To na pewno nie nowość - Explorery IV w ogóle nie są produkowane w wersji euro i wszystkie światła są niestety, hamerykańskie: świecą do dupy.
Przy zwykłych żarówkach H13 mam tylko światła krótkie i bardzo krótkie! Tzn. muszę jeździć po prostu na długich, żeby coś widzieć i co ciekawe, nikogo nie oślepiam.
Moją wątpliwość budzi fakt, że lampy nie mają W OGÓLE REGULACJI!!! Jak to jest możliwe?
Mam jednak rozwiązanie, które na razie testuję: ksenonowe palniki H13 z elektromagnesem - przesuwa się cały palnik.

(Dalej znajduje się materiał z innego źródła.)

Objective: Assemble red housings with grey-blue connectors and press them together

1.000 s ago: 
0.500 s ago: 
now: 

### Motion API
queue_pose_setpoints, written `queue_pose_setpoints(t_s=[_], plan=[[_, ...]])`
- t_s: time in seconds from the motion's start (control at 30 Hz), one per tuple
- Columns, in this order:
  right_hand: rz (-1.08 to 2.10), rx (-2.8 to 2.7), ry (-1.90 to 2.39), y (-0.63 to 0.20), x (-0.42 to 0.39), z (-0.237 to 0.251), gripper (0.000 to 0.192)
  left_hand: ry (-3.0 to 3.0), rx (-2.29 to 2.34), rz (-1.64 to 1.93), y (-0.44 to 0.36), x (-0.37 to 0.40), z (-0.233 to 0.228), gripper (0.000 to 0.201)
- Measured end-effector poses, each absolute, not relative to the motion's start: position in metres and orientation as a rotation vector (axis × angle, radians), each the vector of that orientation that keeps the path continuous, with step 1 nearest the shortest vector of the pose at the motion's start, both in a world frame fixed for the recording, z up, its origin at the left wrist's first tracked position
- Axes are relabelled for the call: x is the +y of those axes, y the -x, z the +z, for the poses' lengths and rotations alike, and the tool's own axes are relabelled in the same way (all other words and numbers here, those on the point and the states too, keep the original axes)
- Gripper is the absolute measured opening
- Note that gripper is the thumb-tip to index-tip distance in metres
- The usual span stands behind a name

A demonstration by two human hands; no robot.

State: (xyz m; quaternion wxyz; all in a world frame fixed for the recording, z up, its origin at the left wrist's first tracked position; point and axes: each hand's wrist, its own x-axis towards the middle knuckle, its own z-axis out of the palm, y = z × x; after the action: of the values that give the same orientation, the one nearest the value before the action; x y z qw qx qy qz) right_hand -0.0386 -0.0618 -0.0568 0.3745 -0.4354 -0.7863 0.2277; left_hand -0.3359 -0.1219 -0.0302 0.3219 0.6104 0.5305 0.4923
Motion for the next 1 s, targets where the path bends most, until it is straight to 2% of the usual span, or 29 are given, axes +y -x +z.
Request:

Musiałem właczyć w obwód specjalną wiązkę, ale wszystki jest proste i hula.
Już widzę, że jest spora różnica - palnik jest nieco cofnięty, więc świeci wyżej na pozycyjnych, a na długich cofa się na tyle, że są to już naprawdę długie.
Problemem może być symetria samego świecenia.
Zakupiłem też fajne soczewki - bixenony (z klapką), niesymetryczne, i ostatecznie podejmę się wklejenia, tylko trochę boję się o lampy, jak coś nie wyjdzie.
Ciekaw jestem, co wy z tym robicie i jakie macie patenty?